Sudden Light
Dante Gabriel Rossetti
I have been here before,
But when or how I cannot tell:
I know the grass beyond the door,
The sweet keen smell,
The sighing sound, the lights around the shore.
You have been mine before,
How long ago I may not know:
But just when at that swallow's soar
Your neck turn'd so,
Some veil did fall, I knew it all of yore.
Has this been thus before?
And shall not thus time's eddying flight
Still with our lives our love restore
In death's despite,
And day and night yield one delight once more?
Sometimes I wonder if I have been before. I wonder if Shannon and I were together and chose to come together again. Did we know what each of our souls would need to experience in order to evolve? Did we know that the choice would require a love so deep that even the pain we would come to know, could not keep us from accepting that choice? Perhaps we chose to spend twenty-three years together as mother and daughter, knowing that we would part too soon but agreeing to share the time we would have, understanding that we would not remember that we had made the choice from a place of higher understanding, because we knew that love would show us the way through.
I would not trade one second of my life with her for a life without pain. She was, is and ever will be my Sudden Light...in life and in what we believe to be, death. A thought, a fragrance, a song, a poem, a flower or a note tucked in a book and she is here.
Today I lost a bee hive. It is so silly to feel sadness but I do. I noticed a decrease in numbers and before the sun got too hot I opened the hive expecting to be greeted with large numbers of guardians only to discover a handfull of honeybees, anxious and erratic. This spring, my hives swarmed multiple times. If the hive is healthy and the numbers meet certain criteria, the kingdom decides to create new queens. Once the new queens emerge, the existing queen leaves with a select number of her minions, to build a new home. This particular hive had at least three swarms. They moved very high into the surrounding trees and I opted to let them go. Once the new queen is acclimated and her new family imprints on her unique perfume, she makes one flight, to find the drones and mate. On that maiden voyage, she gathers the DNA to fertilize her hive for the rest of her life. It is a dangerous flight and sometimes the new queen does not return. Without their queen, there are no new baby bees and eventually the numbers are too few to guard the hive. Wax moths, varroa mites and hive beetles see this as the perfect opportunity to move in, and that is what happened to my oldest and once thriving hive.
It's funny how something as insignificant, in the overall scheme of things, can be the catalyst for every other sadness to float silently to the surface.
And so I wander from one task to the next, finishing some, starting some, deciding another can wait one more day.

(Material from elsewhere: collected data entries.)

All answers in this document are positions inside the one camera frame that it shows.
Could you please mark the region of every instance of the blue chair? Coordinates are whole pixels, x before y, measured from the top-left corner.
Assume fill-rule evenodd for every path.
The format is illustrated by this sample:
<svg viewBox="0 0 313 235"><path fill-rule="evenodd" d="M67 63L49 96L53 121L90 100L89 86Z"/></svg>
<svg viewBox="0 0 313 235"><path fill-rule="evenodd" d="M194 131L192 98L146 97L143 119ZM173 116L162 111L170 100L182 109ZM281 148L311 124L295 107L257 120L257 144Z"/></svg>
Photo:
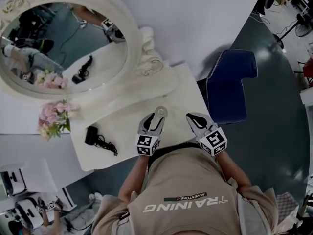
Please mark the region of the blue chair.
<svg viewBox="0 0 313 235"><path fill-rule="evenodd" d="M246 119L242 79L257 76L253 52L228 49L221 53L206 80L208 109L214 122L229 124Z"/></svg>

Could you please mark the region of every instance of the red object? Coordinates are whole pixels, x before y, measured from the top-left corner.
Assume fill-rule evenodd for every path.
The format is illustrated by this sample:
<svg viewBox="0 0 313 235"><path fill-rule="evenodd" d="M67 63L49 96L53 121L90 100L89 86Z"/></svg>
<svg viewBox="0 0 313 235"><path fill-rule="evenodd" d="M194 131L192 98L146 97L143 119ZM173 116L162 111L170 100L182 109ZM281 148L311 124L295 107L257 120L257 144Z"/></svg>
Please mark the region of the red object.
<svg viewBox="0 0 313 235"><path fill-rule="evenodd" d="M303 66L303 75L305 77L313 78L313 59L311 57Z"/></svg>

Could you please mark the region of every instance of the sleeve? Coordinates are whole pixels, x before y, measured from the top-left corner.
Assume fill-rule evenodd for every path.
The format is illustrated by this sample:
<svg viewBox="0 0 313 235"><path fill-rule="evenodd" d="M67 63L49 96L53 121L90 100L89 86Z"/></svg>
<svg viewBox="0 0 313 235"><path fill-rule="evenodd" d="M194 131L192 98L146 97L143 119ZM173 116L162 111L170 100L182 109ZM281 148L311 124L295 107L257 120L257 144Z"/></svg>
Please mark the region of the sleeve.
<svg viewBox="0 0 313 235"><path fill-rule="evenodd" d="M92 235L111 235L112 224L128 212L127 203L123 200L105 195L92 225Z"/></svg>
<svg viewBox="0 0 313 235"><path fill-rule="evenodd" d="M243 189L240 193L248 200L258 202L273 232L278 223L278 207L273 188L263 193L258 186L252 186Z"/></svg>
<svg viewBox="0 0 313 235"><path fill-rule="evenodd" d="M16 47L14 45L7 45L4 47L3 49L3 54L6 56L6 57L10 57L11 56L11 52L13 49L15 49Z"/></svg>
<svg viewBox="0 0 313 235"><path fill-rule="evenodd" d="M53 234L53 225L41 226L33 230L33 235L54 235Z"/></svg>

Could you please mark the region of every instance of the gray floor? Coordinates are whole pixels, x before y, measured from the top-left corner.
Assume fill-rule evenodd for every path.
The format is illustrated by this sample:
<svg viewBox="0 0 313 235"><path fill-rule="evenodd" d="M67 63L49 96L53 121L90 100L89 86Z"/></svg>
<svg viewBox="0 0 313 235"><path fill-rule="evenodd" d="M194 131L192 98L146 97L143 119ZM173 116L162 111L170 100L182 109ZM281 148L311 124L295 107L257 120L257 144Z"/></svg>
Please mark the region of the gray floor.
<svg viewBox="0 0 313 235"><path fill-rule="evenodd" d="M55 17L43 38L54 41L48 56L65 69L77 59L109 43L102 29L89 23L81 29L65 3L54 3L51 10L56 12Z"/></svg>
<svg viewBox="0 0 313 235"><path fill-rule="evenodd" d="M255 53L259 76L243 82L247 120L223 126L228 153L262 190L289 191L302 203L310 144L305 108L290 65L268 28L249 18L232 48ZM203 88L205 81L199 81ZM88 193L117 195L136 158L99 170L68 186L77 204Z"/></svg>

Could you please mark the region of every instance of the desk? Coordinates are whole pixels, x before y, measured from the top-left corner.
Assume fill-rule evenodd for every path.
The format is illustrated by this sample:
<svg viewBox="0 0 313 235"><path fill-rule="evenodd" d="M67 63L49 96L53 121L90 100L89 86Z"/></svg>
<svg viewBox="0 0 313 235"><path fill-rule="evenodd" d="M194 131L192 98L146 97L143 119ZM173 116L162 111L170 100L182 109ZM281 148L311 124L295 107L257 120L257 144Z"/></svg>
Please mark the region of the desk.
<svg viewBox="0 0 313 235"><path fill-rule="evenodd" d="M303 5L304 9L302 10L301 12L301 15L304 15L305 12L307 11L307 9L309 8L308 7L308 3L309 1L308 0L300 0L300 3Z"/></svg>
<svg viewBox="0 0 313 235"><path fill-rule="evenodd" d="M187 123L186 114L189 112L208 114L208 110L187 64L173 67L173 70L179 86L166 97L140 101L96 120L99 133L104 135L107 142L112 142L116 146L118 156L114 156L110 151L85 144L86 129L83 129L78 121L71 121L71 125L75 125L72 130L81 130L72 131L71 137L83 170L104 169L138 156L135 148L135 135L139 122L160 105L165 106L168 110L168 116L160 136L160 148L179 144L194 137ZM160 91L157 86L152 84L152 90L154 88Z"/></svg>

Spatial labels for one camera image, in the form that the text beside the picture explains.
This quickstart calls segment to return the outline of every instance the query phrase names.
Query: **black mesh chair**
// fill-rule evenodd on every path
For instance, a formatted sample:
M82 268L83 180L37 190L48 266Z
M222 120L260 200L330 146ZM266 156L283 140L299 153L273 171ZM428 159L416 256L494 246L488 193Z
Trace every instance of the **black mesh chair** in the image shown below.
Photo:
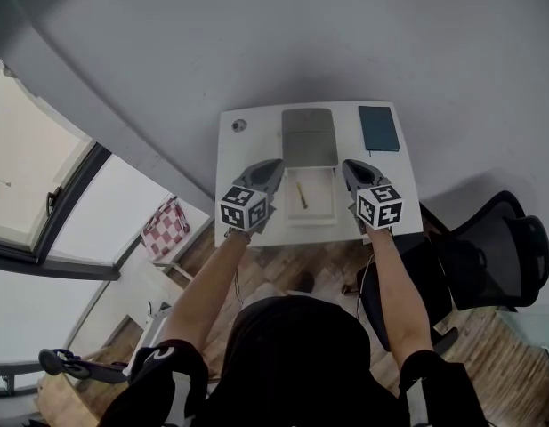
M535 302L549 278L549 241L541 221L525 216L512 193L498 193L453 231L424 208L423 216L441 234L432 232L401 258L423 298L432 344L439 354L458 337L455 328L444 335L433 328L452 311L451 299L459 310L525 307ZM371 326L383 347L390 350L374 264L358 272L357 284Z

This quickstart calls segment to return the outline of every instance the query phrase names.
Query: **wooden floor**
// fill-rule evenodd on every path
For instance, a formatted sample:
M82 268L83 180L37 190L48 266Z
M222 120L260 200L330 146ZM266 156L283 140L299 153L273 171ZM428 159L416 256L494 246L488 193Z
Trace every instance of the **wooden floor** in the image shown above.
M213 234L211 227L182 257L181 266L186 271L196 274L209 258L214 250ZM370 246L363 246L359 241L250 249L239 266L241 296L246 299L255 295L264 284L273 284L281 291L291 290L299 274L306 270L316 278L314 294L317 297L336 302L355 314L357 297L341 295L341 287L354 280L356 272L367 263L370 251ZM178 279L179 274L172 273L170 277ZM233 285L204 351L211 377L221 372L229 332L240 309ZM373 375L397 394L399 373L391 354L379 343L362 309L359 320L371 338ZM133 326L114 339L113 348L126 350L131 355L133 340L137 342L141 332ZM464 362L486 417L498 427L549 425L545 423L549 420L549 358L545 351L522 344L499 319L495 308L454 310L438 329L445 332L452 326L458 327L460 337L444 358ZM117 391L101 392L98 384L90 384L83 396L101 415Z

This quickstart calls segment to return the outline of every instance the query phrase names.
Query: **black shirt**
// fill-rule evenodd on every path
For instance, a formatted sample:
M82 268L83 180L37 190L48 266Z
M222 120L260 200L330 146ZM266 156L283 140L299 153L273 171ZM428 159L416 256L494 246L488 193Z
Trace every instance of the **black shirt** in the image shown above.
M487 425L461 364L419 351L402 368L397 399L371 375L370 356L365 329L339 306L265 299L239 313L209 397L201 355L164 342L138 353L130 387L101 425Z

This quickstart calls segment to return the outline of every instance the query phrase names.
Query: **black wire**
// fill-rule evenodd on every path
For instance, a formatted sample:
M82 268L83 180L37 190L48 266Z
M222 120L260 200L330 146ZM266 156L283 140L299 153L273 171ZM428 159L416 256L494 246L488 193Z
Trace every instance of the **black wire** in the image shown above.
M235 295L237 296L238 301L240 302L240 305L242 305L242 299L240 297L240 284L238 283L238 268L235 272Z

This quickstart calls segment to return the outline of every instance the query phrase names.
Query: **notebook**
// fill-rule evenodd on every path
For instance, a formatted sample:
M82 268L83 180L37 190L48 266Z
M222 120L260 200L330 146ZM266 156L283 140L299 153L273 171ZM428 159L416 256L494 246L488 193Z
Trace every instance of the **notebook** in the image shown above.
M359 106L359 117L366 150L400 150L390 108Z

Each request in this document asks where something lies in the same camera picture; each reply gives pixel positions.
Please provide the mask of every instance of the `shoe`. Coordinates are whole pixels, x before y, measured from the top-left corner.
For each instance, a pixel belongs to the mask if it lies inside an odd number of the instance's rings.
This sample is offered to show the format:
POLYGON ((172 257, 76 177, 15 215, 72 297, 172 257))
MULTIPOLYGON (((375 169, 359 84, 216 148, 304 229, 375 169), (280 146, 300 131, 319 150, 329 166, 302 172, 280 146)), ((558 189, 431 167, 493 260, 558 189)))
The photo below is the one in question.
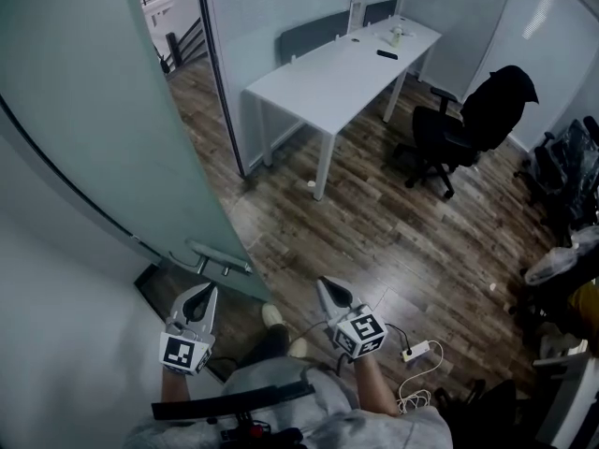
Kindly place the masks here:
POLYGON ((283 316, 274 304, 266 303, 262 306, 262 321, 264 322, 264 326, 269 328, 274 325, 281 325, 283 323, 283 316))
POLYGON ((306 341, 304 338, 294 340, 291 343, 291 346, 289 346, 287 355, 290 357, 296 357, 297 359, 306 357, 308 355, 308 341, 306 341))

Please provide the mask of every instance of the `grey shirt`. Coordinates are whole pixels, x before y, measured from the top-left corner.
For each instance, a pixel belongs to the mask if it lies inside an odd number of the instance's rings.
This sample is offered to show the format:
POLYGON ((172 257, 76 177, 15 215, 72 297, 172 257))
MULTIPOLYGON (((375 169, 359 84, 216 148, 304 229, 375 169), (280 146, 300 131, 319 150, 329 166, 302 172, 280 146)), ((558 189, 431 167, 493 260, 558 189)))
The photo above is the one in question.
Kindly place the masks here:
MULTIPOLYGON (((226 382, 223 396, 267 385, 284 385, 300 379, 308 363, 290 357, 269 359, 240 369, 226 382)), ((451 434, 445 421, 432 407, 400 417, 368 413, 358 408, 355 395, 341 380, 319 369, 306 376, 315 393, 304 398, 252 412, 255 420, 270 424, 273 433, 297 427, 308 448, 451 448, 451 434)), ((173 424, 148 419, 127 437, 125 449, 218 448, 221 431, 238 425, 234 416, 219 417, 215 425, 205 420, 173 424)))

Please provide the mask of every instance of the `white desk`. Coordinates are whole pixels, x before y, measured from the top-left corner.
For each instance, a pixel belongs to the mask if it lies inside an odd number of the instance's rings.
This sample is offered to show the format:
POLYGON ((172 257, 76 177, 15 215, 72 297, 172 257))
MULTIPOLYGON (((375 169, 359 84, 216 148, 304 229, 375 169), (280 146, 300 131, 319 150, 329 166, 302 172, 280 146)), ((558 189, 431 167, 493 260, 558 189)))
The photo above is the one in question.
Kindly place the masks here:
POLYGON ((264 164, 268 167, 272 164, 271 138, 262 117, 266 102, 322 132, 314 188, 314 199, 320 200, 325 192, 335 136, 397 79, 383 118, 387 123, 406 70, 426 51, 428 60, 440 36, 430 28, 395 16, 331 41, 251 84, 246 90, 256 97, 264 164), (405 33, 414 35, 402 36, 396 49, 388 42, 392 37, 390 30, 397 24, 405 33), (398 59, 379 56, 377 50, 395 53, 398 59))

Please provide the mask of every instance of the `door handle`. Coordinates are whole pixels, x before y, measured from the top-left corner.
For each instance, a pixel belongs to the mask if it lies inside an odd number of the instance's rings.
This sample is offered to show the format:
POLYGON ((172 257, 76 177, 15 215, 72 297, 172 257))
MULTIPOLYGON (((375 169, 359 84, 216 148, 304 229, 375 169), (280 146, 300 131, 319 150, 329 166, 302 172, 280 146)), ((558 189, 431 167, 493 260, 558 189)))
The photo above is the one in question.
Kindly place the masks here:
POLYGON ((218 250, 214 250, 205 244, 199 243, 194 239, 186 239, 185 244, 189 247, 191 251, 199 256, 198 261, 194 265, 188 265, 184 263, 179 258, 177 258, 171 251, 168 252, 170 259, 177 264, 178 266, 187 269, 188 271, 194 272, 196 274, 202 274, 204 268, 208 264, 208 261, 212 260, 219 265, 222 265, 223 268, 223 276, 227 276, 230 270, 238 271, 242 274, 251 275, 252 267, 246 261, 242 259, 236 258, 235 256, 231 256, 226 253, 222 253, 218 250))

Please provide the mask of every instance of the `doorframe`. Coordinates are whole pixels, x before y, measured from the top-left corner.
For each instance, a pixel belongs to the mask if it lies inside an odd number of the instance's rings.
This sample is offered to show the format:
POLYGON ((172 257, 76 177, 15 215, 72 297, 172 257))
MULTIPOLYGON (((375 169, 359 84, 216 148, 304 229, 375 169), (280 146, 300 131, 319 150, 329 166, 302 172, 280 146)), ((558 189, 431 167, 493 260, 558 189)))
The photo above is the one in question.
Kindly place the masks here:
POLYGON ((225 117, 226 130, 228 132, 231 147, 235 154, 235 161, 242 178, 245 178, 251 170, 249 162, 246 161, 245 152, 240 152, 240 147, 235 135, 235 129, 231 114, 228 109, 226 85, 222 77, 220 68, 219 55, 221 54, 220 47, 217 43, 217 38, 214 38, 212 33, 211 13, 208 7, 208 0, 198 0, 199 12, 204 24, 204 35, 206 37, 206 46, 208 48, 208 54, 210 55, 210 61, 212 65, 212 73, 214 75, 214 82, 216 83, 216 92, 218 93, 218 100, 225 117))
POLYGON ((113 220, 106 212, 96 205, 82 190, 80 190, 52 162, 29 136, 15 114, 0 94, 0 111, 4 111, 11 125, 0 127, 0 136, 4 137, 15 152, 32 168, 50 188, 75 210, 91 220, 102 230, 116 238, 130 250, 159 265, 162 256, 149 245, 141 241, 126 228, 113 220))

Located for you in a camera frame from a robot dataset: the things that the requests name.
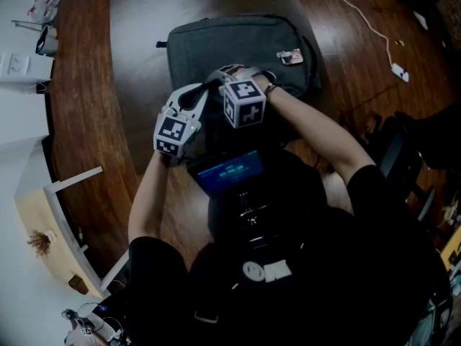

I think about everyone I love and how much I miss those no longer a phone call away. I know we are all still connected. I know that Shannon is probably standing at my shoulder at this very minute, but I can't wrap my arms around her.
To add to my melancholy, I can't really wrap my arms around anyone, well except for Jules of course, these days. Social distancing and masks and caution and responsible actions and little people who can't really grasp any of this and know that hugging is in our DNA, look at us with huge questioning eyes and an enviable innocence that would melt even the most ominous of viruses.